● **Task brief**: Retype, word for word, every line from the one holding "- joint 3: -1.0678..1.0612" through the one holding "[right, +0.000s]" in the entries below, both included, and only those lines.

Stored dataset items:
*** Begin section ***

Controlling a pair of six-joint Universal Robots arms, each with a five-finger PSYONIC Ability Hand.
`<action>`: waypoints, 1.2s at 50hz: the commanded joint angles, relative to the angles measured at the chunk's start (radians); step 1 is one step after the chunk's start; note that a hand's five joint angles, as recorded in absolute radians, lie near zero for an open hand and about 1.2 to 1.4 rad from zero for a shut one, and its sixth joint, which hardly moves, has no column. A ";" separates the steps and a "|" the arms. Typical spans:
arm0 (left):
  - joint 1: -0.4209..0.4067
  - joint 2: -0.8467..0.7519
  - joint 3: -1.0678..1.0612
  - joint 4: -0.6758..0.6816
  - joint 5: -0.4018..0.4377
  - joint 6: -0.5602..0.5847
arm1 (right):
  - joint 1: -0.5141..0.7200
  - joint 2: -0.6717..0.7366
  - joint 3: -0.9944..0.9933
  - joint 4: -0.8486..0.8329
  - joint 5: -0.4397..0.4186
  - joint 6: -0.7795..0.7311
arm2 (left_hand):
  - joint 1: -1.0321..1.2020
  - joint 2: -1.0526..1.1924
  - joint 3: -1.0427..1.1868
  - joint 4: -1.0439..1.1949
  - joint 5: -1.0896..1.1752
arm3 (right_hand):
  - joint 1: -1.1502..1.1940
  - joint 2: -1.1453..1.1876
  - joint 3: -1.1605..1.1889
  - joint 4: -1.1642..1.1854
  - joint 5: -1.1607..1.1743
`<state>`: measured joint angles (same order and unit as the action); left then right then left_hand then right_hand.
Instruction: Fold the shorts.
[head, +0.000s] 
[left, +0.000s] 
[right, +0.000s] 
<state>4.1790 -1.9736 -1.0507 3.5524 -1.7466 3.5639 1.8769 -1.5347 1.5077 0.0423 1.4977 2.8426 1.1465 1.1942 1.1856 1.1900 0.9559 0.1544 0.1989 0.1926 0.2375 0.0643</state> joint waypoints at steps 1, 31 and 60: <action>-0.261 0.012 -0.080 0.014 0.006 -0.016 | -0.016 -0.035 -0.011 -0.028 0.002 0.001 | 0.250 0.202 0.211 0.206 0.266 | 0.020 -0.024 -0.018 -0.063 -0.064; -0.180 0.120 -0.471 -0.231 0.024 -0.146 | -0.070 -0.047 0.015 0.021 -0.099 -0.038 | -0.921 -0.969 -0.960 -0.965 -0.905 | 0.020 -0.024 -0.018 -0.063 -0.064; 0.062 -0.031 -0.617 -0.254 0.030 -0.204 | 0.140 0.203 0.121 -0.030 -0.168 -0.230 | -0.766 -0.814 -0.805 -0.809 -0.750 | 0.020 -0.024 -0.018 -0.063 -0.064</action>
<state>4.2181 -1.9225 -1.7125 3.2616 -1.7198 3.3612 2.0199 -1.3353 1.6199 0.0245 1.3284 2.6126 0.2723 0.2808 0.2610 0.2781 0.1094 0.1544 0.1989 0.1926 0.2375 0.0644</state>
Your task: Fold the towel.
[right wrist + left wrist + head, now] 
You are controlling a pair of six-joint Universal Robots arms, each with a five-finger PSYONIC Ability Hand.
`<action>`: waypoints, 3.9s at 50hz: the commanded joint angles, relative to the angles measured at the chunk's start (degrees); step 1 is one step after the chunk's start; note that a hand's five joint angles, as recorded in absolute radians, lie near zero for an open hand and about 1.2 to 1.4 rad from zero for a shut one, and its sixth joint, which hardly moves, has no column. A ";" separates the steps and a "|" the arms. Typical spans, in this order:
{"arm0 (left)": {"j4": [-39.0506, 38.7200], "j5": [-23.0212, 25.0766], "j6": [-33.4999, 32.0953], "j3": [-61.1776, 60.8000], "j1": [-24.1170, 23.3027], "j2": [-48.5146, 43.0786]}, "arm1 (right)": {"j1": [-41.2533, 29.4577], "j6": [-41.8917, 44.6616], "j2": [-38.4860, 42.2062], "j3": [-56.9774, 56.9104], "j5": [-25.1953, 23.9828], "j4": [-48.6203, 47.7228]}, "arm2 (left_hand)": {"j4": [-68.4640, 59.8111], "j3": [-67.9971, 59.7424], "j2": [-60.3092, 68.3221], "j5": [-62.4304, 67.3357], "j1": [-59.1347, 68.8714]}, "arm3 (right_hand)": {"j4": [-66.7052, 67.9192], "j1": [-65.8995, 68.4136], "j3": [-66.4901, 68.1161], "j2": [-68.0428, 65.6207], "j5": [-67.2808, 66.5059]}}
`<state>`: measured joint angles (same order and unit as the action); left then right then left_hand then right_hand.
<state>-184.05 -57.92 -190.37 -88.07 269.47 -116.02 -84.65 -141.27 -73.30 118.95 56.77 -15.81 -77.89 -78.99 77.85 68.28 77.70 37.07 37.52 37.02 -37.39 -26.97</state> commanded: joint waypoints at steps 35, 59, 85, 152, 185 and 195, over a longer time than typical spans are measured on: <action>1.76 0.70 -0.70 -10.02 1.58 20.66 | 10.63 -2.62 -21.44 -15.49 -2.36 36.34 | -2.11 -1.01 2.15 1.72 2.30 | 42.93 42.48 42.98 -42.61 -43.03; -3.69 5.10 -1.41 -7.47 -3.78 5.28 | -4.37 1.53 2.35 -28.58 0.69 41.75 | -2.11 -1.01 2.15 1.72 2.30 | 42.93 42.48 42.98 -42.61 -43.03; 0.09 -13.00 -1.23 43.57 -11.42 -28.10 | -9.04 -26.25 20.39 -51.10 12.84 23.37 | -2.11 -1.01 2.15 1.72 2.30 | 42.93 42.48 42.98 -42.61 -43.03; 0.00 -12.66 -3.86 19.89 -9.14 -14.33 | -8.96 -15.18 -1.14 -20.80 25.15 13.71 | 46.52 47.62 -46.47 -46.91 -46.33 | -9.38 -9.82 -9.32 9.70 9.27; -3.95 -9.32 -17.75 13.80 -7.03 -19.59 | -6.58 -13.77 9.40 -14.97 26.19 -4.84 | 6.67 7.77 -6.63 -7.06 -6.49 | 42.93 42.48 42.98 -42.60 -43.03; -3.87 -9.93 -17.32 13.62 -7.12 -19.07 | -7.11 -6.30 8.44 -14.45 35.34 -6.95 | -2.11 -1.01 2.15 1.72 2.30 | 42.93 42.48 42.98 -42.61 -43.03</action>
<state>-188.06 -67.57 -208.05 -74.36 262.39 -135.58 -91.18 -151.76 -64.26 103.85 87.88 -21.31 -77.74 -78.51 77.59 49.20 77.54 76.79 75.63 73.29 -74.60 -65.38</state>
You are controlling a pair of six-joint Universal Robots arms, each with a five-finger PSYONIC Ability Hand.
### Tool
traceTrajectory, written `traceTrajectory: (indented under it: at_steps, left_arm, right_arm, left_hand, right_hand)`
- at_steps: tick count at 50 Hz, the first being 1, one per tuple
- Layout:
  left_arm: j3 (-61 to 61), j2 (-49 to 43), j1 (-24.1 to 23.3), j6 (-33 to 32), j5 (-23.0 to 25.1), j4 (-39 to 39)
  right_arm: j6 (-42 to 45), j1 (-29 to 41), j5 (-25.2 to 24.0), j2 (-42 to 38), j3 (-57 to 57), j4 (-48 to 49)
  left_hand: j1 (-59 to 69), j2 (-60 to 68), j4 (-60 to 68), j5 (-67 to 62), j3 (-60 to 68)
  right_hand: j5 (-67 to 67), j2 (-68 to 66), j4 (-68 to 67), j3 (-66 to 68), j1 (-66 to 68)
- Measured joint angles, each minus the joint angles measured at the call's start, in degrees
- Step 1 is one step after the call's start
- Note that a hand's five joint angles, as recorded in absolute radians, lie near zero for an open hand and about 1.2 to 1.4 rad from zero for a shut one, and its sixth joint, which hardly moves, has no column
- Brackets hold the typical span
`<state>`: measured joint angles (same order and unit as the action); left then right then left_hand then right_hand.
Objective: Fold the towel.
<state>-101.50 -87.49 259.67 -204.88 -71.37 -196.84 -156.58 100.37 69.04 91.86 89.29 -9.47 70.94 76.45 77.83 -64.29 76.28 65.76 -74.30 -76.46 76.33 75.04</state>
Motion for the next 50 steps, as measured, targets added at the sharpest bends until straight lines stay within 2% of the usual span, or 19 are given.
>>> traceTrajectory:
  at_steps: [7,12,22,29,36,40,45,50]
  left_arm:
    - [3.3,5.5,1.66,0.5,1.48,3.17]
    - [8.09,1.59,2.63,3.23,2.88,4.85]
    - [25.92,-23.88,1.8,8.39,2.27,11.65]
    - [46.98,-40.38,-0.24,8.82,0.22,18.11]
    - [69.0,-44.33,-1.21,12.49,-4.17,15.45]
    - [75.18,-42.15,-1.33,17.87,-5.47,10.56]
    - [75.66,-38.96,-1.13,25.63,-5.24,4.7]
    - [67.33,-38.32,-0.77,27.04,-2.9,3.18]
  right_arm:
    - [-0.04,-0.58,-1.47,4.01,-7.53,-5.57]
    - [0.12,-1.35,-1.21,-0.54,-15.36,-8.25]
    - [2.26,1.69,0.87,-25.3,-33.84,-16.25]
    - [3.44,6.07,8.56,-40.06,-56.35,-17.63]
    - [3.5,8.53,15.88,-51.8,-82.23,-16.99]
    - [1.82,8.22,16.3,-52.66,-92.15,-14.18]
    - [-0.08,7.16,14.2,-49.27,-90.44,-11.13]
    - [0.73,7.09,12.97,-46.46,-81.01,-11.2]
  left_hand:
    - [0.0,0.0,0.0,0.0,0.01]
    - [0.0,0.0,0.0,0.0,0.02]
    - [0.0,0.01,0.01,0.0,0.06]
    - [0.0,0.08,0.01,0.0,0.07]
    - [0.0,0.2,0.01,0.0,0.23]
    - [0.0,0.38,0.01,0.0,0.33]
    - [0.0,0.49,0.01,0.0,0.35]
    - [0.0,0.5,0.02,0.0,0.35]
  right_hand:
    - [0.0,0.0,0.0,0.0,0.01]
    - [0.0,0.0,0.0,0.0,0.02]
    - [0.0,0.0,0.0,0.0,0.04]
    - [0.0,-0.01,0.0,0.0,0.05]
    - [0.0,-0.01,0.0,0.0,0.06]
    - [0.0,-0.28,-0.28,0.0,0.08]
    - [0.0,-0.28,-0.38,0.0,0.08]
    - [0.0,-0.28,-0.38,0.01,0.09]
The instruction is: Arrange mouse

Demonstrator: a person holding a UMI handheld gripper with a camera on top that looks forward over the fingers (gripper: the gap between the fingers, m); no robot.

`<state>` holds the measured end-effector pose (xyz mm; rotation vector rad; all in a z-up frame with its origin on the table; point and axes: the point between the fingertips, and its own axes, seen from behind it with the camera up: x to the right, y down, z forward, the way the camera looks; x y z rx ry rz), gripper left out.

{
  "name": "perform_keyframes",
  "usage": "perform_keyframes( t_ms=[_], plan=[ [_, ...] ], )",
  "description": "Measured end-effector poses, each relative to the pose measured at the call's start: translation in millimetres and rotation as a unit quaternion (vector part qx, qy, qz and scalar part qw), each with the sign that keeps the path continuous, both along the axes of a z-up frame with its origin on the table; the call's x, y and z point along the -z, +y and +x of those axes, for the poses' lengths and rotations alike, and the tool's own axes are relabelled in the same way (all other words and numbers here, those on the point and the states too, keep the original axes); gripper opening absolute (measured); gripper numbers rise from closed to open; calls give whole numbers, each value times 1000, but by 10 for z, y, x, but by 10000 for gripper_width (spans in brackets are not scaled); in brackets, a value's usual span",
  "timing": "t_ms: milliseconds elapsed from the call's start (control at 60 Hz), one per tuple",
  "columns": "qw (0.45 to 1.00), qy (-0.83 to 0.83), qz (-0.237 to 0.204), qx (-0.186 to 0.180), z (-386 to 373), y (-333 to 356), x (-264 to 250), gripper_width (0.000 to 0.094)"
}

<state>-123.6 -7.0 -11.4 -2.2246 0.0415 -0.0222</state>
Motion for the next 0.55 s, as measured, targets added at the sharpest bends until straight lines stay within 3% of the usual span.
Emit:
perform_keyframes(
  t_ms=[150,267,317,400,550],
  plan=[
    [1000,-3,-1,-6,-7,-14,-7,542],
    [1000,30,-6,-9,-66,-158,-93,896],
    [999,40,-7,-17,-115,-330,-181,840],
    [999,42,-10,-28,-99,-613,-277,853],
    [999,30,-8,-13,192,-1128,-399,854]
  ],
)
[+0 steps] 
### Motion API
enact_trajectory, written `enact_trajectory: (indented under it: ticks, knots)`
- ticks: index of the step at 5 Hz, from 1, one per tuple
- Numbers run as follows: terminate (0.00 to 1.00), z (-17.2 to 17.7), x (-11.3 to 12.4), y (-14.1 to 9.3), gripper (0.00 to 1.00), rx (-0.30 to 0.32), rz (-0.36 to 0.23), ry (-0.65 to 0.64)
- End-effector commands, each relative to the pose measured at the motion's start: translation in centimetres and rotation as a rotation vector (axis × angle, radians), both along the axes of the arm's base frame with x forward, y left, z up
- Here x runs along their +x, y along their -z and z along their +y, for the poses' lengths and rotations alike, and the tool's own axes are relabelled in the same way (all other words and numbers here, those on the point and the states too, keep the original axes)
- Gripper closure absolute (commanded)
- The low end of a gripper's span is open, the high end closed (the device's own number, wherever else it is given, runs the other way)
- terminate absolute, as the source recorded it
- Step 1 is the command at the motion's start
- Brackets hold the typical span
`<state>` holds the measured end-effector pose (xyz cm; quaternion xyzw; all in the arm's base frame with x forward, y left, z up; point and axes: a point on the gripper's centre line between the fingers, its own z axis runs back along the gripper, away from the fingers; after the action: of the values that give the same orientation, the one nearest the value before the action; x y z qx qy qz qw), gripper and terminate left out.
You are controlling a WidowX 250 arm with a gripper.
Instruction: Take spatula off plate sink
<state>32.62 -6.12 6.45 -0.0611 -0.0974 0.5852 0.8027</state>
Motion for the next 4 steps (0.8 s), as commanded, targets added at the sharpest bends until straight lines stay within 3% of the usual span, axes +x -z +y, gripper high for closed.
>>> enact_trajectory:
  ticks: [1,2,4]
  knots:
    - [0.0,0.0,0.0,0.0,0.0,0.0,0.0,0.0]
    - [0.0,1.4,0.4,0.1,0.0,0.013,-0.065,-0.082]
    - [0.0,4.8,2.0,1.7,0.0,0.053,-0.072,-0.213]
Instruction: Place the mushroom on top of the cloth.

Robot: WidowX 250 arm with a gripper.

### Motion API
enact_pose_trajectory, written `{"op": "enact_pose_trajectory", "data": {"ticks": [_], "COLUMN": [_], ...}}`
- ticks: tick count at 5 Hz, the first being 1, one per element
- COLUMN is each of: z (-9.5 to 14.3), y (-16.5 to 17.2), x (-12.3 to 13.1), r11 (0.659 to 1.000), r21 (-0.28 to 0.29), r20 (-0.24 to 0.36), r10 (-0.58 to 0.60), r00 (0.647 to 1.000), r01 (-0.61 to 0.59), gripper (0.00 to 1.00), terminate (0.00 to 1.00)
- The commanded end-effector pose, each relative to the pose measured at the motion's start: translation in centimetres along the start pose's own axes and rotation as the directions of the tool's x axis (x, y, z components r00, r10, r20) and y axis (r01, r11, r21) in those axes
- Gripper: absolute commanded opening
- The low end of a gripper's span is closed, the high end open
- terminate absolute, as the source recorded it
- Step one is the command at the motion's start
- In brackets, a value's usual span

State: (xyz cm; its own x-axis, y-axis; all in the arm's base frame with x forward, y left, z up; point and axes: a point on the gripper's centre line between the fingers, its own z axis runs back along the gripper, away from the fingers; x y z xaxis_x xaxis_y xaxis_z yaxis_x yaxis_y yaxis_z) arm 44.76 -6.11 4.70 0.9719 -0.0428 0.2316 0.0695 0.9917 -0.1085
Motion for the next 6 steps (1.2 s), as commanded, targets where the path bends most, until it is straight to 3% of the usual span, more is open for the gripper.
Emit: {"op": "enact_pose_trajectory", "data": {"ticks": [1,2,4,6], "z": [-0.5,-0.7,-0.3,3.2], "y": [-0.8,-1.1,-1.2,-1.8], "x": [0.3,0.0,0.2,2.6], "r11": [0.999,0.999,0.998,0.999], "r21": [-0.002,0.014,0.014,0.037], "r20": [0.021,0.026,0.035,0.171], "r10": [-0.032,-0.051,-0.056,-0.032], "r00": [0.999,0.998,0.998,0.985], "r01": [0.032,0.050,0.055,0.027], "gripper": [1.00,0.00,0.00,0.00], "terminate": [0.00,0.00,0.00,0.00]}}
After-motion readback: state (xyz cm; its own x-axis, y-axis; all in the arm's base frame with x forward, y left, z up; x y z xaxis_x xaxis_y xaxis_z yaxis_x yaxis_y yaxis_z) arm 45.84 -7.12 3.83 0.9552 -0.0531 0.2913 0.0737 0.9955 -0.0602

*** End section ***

● **Your solution**:
  - joint 3: -1.0678..1.0612
  - joint 4: -0.6758..0.6816
  - joint 5: -0.4018..0.4377
  - joint 6: -0.5602..0.5847
arm1 (right):
  - joint 1: -0.5141..0.7200
  - joint 2: -0.6717..0.7366
  - joint 3: -0.9944..0.9933
  - joint 4: -0.8486..0.8329
  - joint 5: -0.4397..0.4186
  - joint 6: -0.7795..0.7311
arm2 (left_hand):
  - joint 1: -1.0321..1.2020
  - joint 2: -1.0526..1.1924
  - joint 3: -1.0427..1.1868
  - joint 4: -1.0439..1.1949
  - joint 5: -1.0896..1.1752
arm3 (right_hand):
  - joint 1: -1.1502..1.1940
  - joint 2: -1.1453..1.1876
  - joint 3: -1.1605..1.1889
  - joint 4: -1.1642..1.1854
  - joint 5: -1.1607..1.1743
`<state>`: measured joint angles (same order and unit as the action); left then right then left_hand then right_hand.
Instruction: Fold the shorts.
[head, +0.000s] 
[left, +0.000s] 
[right, +0.000s] 

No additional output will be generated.